===== Extracted information =====
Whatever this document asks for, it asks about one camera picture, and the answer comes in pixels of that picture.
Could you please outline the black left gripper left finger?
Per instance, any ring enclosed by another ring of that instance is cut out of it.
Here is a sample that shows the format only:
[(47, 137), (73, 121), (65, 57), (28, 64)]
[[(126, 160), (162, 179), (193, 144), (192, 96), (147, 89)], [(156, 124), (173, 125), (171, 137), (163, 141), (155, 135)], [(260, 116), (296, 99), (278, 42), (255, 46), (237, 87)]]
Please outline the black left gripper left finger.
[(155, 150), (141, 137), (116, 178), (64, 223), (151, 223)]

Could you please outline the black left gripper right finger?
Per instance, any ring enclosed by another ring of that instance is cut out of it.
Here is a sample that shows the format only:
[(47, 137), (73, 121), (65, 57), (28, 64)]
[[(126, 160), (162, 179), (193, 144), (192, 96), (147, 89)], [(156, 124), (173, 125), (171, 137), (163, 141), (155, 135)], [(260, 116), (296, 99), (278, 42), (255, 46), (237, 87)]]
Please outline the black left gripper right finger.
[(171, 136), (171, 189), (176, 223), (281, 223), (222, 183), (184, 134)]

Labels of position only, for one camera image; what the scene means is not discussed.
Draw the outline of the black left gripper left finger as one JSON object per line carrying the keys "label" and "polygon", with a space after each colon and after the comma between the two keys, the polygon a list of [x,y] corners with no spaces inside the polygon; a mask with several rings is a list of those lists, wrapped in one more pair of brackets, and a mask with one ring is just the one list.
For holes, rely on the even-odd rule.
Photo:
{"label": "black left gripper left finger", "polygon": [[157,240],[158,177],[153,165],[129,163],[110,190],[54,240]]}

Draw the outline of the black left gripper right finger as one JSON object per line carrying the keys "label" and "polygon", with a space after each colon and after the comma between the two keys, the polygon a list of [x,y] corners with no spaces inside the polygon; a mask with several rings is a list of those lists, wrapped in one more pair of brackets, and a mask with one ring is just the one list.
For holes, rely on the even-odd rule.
=====
§ To do:
All lines above should be output verbatim.

§ Result:
Whatever this document asks for, it asks about one camera picture, and the answer comes in pixels of that picture.
Could you please outline the black left gripper left finger?
Per instance, any ring enclosed by another ring of that instance is cut out of it.
Here is a sample that shows the format only:
[(47, 137), (73, 121), (65, 57), (28, 64)]
[[(126, 160), (162, 179), (193, 144), (192, 96), (147, 89)], [(156, 124), (173, 125), (171, 137), (163, 141), (155, 135)], [(260, 116), (296, 99), (278, 42), (255, 46), (237, 87)]]
Please outline the black left gripper left finger.
[(155, 150), (141, 137), (116, 178), (64, 223), (151, 223)]

Could you please outline the black left gripper right finger?
Per instance, any ring enclosed by another ring of that instance is cut out of it.
Here is a sample that shows the format only:
[(47, 137), (73, 121), (65, 57), (28, 64)]
[[(126, 160), (162, 179), (193, 144), (192, 96), (147, 89)], [(156, 124), (173, 125), (171, 137), (163, 141), (155, 135)], [(260, 116), (296, 99), (278, 42), (255, 46), (237, 87)]]
Please outline the black left gripper right finger.
[(171, 136), (171, 189), (176, 223), (281, 223), (222, 183), (184, 134)]

Labels of position only, for one camera image; what the scene means is not discussed.
Draw the outline of the black left gripper left finger as one JSON object per line carrying the keys "label" and "polygon", with a space after each colon and after the comma between the two keys, the polygon a list of [x,y] corners with no spaces inside the polygon; a mask with several rings is a list of those lists, wrapped in one more pair of brackets, and a mask with one ring is just the one list.
For holes, rely on the even-odd rule.
Photo:
{"label": "black left gripper left finger", "polygon": [[157,240],[158,177],[153,165],[129,163],[110,190],[54,240]]}

Draw the outline of the black left gripper right finger as one JSON object per line carrying the keys "label" and "polygon", with a space after each colon and after the comma between the two keys, the polygon a list of [x,y] corners with no spaces inside the polygon; a mask with several rings is a list of those lists, wrapped in one more pair of brackets, and a mask with one ring is just the one list.
For holes, rely on the even-odd rule.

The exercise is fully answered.